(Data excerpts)
------

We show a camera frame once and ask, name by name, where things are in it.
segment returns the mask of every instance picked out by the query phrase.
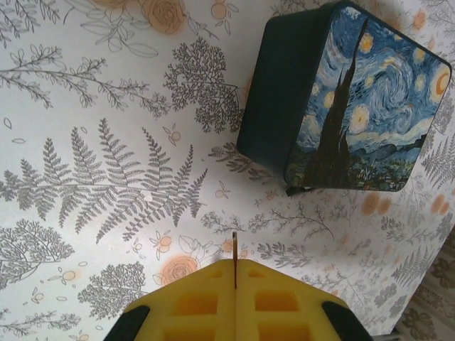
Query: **crescent moon painting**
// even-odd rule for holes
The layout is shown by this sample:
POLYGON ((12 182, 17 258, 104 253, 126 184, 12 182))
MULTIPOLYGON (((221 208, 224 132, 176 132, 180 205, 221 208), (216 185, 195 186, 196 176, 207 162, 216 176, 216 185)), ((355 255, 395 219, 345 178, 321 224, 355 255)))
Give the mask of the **crescent moon painting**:
POLYGON ((296 187, 401 190, 450 79, 441 58, 346 5, 331 22, 288 179, 296 187))

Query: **orange flower illustration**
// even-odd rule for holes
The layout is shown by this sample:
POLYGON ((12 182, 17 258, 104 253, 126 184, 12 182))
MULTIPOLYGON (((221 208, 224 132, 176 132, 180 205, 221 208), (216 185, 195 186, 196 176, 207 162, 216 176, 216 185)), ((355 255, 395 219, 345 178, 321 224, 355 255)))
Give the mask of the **orange flower illustration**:
POLYGON ((420 31, 422 27, 424 27, 425 22, 427 21, 427 14, 423 12, 423 10, 419 10, 416 15, 414 16, 414 20, 412 22, 412 27, 416 30, 420 31))
POLYGON ((147 0, 144 10, 151 27, 160 33, 175 33, 185 20, 181 0, 147 0))
POLYGON ((445 215, 447 213, 447 211, 449 211, 449 207, 450 207, 450 204, 448 202, 445 202, 441 209, 439 210, 439 214, 440 215, 445 215))
POLYGON ((93 0, 96 4, 101 6, 110 7, 112 9, 117 9, 119 7, 123 7, 128 0, 93 0))
POLYGON ((387 213, 387 211, 390 209, 391 203, 392 203, 392 201, 389 197, 382 200, 381 203, 379 204, 378 212, 381 215, 384 215, 385 213, 387 213))
POLYGON ((196 270, 198 270, 198 261, 189 256, 177 256, 164 264, 161 272, 161 285, 167 286, 196 270))
POLYGON ((362 203, 362 213, 364 215, 371 215, 376 210, 379 204, 379 194, 370 193, 366 196, 362 203))
POLYGON ((433 214, 438 213, 438 211, 441 209, 442 205, 444 204, 444 194, 439 194, 435 199, 432 204, 431 211, 433 214))

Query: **gray tree illustration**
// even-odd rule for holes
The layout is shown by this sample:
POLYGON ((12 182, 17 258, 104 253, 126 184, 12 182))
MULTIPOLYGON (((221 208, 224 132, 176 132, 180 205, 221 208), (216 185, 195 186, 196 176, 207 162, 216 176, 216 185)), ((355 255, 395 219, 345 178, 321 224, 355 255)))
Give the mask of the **gray tree illustration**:
POLYGON ((9 309, 0 311, 0 329, 2 329, 4 334, 10 332, 17 337, 34 334, 37 329, 44 326, 49 330, 59 329, 67 331, 80 323, 80 317, 76 314, 62 314, 60 317, 57 317, 55 311, 27 315, 24 320, 20 322, 3 323, 2 321, 5 320, 6 314, 8 313, 10 313, 9 309))
POLYGON ((205 133, 220 133, 229 126, 231 132, 240 128, 244 109, 240 88, 225 82, 225 56, 218 46, 203 38, 189 46, 182 43, 173 50, 175 65, 168 66, 164 86, 172 91, 172 107, 181 110, 197 104, 195 120, 205 133))
POLYGON ((24 33, 35 33, 40 26, 37 15, 44 21, 60 20, 55 0, 6 0, 0 3, 0 43, 6 48, 12 38, 19 39, 24 33))
POLYGON ((41 264, 59 262, 72 253, 60 234, 38 222, 19 220, 15 227, 0 227, 0 290, 29 277, 41 264))
POLYGON ((90 284, 77 298, 81 303, 89 303, 90 316, 115 318, 132 301, 147 294, 144 266, 134 264, 108 265, 99 275, 90 277, 90 284))
POLYGON ((72 68, 63 62, 60 48, 31 45, 30 51, 30 55, 26 55, 23 49, 10 54, 15 67, 0 70, 0 87, 27 91, 35 102, 42 102, 46 109, 52 107, 50 91, 41 87, 37 82, 39 79, 77 93, 84 108, 95 104, 97 95, 94 93, 98 93, 106 96, 111 107, 121 111, 128 107, 126 101, 138 101, 142 109, 156 118, 168 114, 170 104, 164 96, 157 92, 145 95, 148 84, 131 79, 121 79, 117 84, 111 80, 101 81, 98 77, 102 68, 107 66, 104 58, 83 58, 80 65, 72 68))

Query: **yellow foam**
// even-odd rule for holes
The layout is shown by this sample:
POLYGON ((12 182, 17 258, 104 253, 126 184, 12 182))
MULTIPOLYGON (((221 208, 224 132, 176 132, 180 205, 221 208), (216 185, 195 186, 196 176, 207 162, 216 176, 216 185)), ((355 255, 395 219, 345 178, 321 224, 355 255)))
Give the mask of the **yellow foam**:
POLYGON ((218 261, 127 307, 150 307, 136 341, 339 340, 321 309, 339 298, 254 261, 218 261))

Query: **painted box lid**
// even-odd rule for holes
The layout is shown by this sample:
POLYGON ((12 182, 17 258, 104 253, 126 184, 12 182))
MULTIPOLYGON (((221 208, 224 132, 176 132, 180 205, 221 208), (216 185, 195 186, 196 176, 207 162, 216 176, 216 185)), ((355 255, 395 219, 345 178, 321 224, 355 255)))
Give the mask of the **painted box lid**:
POLYGON ((285 180, 401 190, 450 78, 435 54, 353 4, 338 7, 285 180))

------

Please set down every record exactly as it appears, leaving out the pictures.

We show a camera frame once and ask, name by name, where things are in it.
segment returns the mask of every instance picked out by the query phrase.
Query: **crescent moon painting**
// even-odd rule for holes
The layout is shown by this sample:
POLYGON ((12 182, 17 258, 104 253, 126 184, 12 182))
MULTIPOLYGON (((221 208, 224 132, 176 132, 180 205, 221 208), (216 185, 195 186, 196 176, 207 162, 216 176, 216 185)), ((355 255, 395 219, 345 178, 321 224, 355 255)))
Give the mask of the **crescent moon painting**:
POLYGON ((296 187, 401 190, 450 79, 441 58, 346 5, 331 22, 288 179, 296 187))

Query: **orange flower illustration**
// even-odd rule for holes
The layout is shown by this sample:
POLYGON ((12 182, 17 258, 104 253, 126 184, 12 182))
MULTIPOLYGON (((221 208, 224 132, 176 132, 180 205, 221 208), (216 185, 195 186, 196 176, 207 162, 216 176, 216 185)), ((355 255, 395 219, 345 178, 321 224, 355 255)))
Give the mask of the **orange flower illustration**:
POLYGON ((420 31, 422 27, 424 27, 425 22, 427 21, 427 14, 423 12, 423 10, 419 10, 416 15, 414 16, 414 20, 412 22, 412 27, 416 30, 420 31))
POLYGON ((147 0, 144 10, 151 27, 160 33, 175 33, 185 20, 181 0, 147 0))
POLYGON ((445 215, 447 213, 447 211, 449 211, 449 207, 450 207, 450 204, 448 202, 445 202, 441 209, 439 210, 439 214, 440 215, 445 215))
POLYGON ((93 0, 96 4, 101 6, 110 7, 112 9, 117 9, 119 7, 123 7, 128 0, 93 0))
POLYGON ((387 213, 387 211, 390 209, 391 203, 392 203, 392 201, 389 197, 382 200, 381 203, 379 204, 378 212, 381 215, 384 215, 385 213, 387 213))
POLYGON ((196 270, 198 270, 198 261, 189 256, 177 256, 164 264, 161 272, 161 285, 167 286, 196 270))
POLYGON ((362 203, 362 213, 364 215, 371 215, 376 210, 379 204, 379 194, 370 193, 366 196, 362 203))
POLYGON ((433 214, 438 213, 438 211, 441 209, 442 205, 444 204, 444 194, 439 194, 435 199, 432 204, 431 211, 433 214))

Query: **gray tree illustration**
// even-odd rule for holes
The layout is shown by this sample:
POLYGON ((12 182, 17 258, 104 253, 126 184, 12 182))
MULTIPOLYGON (((221 208, 224 132, 176 132, 180 205, 221 208), (216 185, 195 186, 196 176, 207 162, 216 176, 216 185)), ((355 255, 395 219, 345 178, 321 224, 355 255)))
Give the mask of the **gray tree illustration**:
POLYGON ((9 309, 0 311, 0 329, 2 329, 4 334, 10 332, 17 337, 34 334, 37 329, 44 326, 49 330, 59 329, 67 331, 80 323, 80 317, 76 314, 62 314, 60 317, 57 317, 55 311, 27 315, 24 320, 20 322, 3 323, 2 321, 5 320, 6 314, 8 313, 10 313, 9 309))
POLYGON ((205 133, 220 133, 229 126, 231 132, 240 128, 244 109, 240 88, 225 82, 225 56, 218 46, 203 38, 189 46, 182 43, 173 50, 175 65, 168 66, 164 86, 172 91, 172 107, 181 110, 197 104, 195 120, 205 133))
POLYGON ((24 33, 35 33, 40 26, 37 15, 44 21, 60 20, 55 0, 6 0, 0 3, 0 43, 6 48, 12 38, 19 39, 24 33))
POLYGON ((41 264, 59 262, 72 253, 60 234, 38 222, 19 220, 15 227, 0 227, 0 290, 29 277, 41 264))
POLYGON ((90 284, 77 298, 81 303, 89 303, 90 316, 115 318, 132 301, 147 294, 144 266, 134 264, 108 265, 99 275, 90 277, 90 284))
POLYGON ((72 68, 63 62, 60 48, 31 45, 30 51, 30 55, 26 55, 23 49, 10 54, 15 67, 0 70, 0 87, 27 91, 35 102, 42 102, 46 109, 52 107, 50 91, 41 87, 37 82, 39 79, 77 93, 84 108, 95 104, 97 95, 94 93, 98 93, 106 96, 111 107, 121 111, 128 107, 126 101, 138 101, 142 109, 156 118, 168 114, 170 104, 164 96, 157 92, 145 95, 148 84, 131 79, 121 79, 117 84, 111 80, 101 81, 98 77, 102 68, 107 66, 104 58, 83 58, 80 65, 72 68))

Query: **yellow foam**
// even-odd rule for holes
The layout is shown by this sample:
POLYGON ((12 182, 17 258, 104 253, 126 184, 12 182))
MULTIPOLYGON (((221 208, 224 132, 176 132, 180 205, 221 208), (216 185, 195 186, 196 176, 207 162, 216 176, 216 185)), ((355 255, 395 219, 345 178, 321 224, 355 255)))
Give the mask of the **yellow foam**:
POLYGON ((218 261, 127 307, 150 307, 136 341, 339 340, 321 309, 339 298, 254 261, 218 261))

Query: **painted box lid**
// even-odd rule for holes
The layout is shown by this sample:
POLYGON ((12 182, 17 258, 104 253, 126 184, 12 182))
MULTIPOLYGON (((221 208, 224 132, 176 132, 180 205, 221 208), (216 185, 195 186, 196 176, 207 162, 216 176, 216 185)), ((355 255, 395 219, 345 178, 321 224, 355 255)))
Give the mask of the **painted box lid**:
POLYGON ((285 180, 401 190, 450 78, 435 54, 353 4, 338 7, 285 180))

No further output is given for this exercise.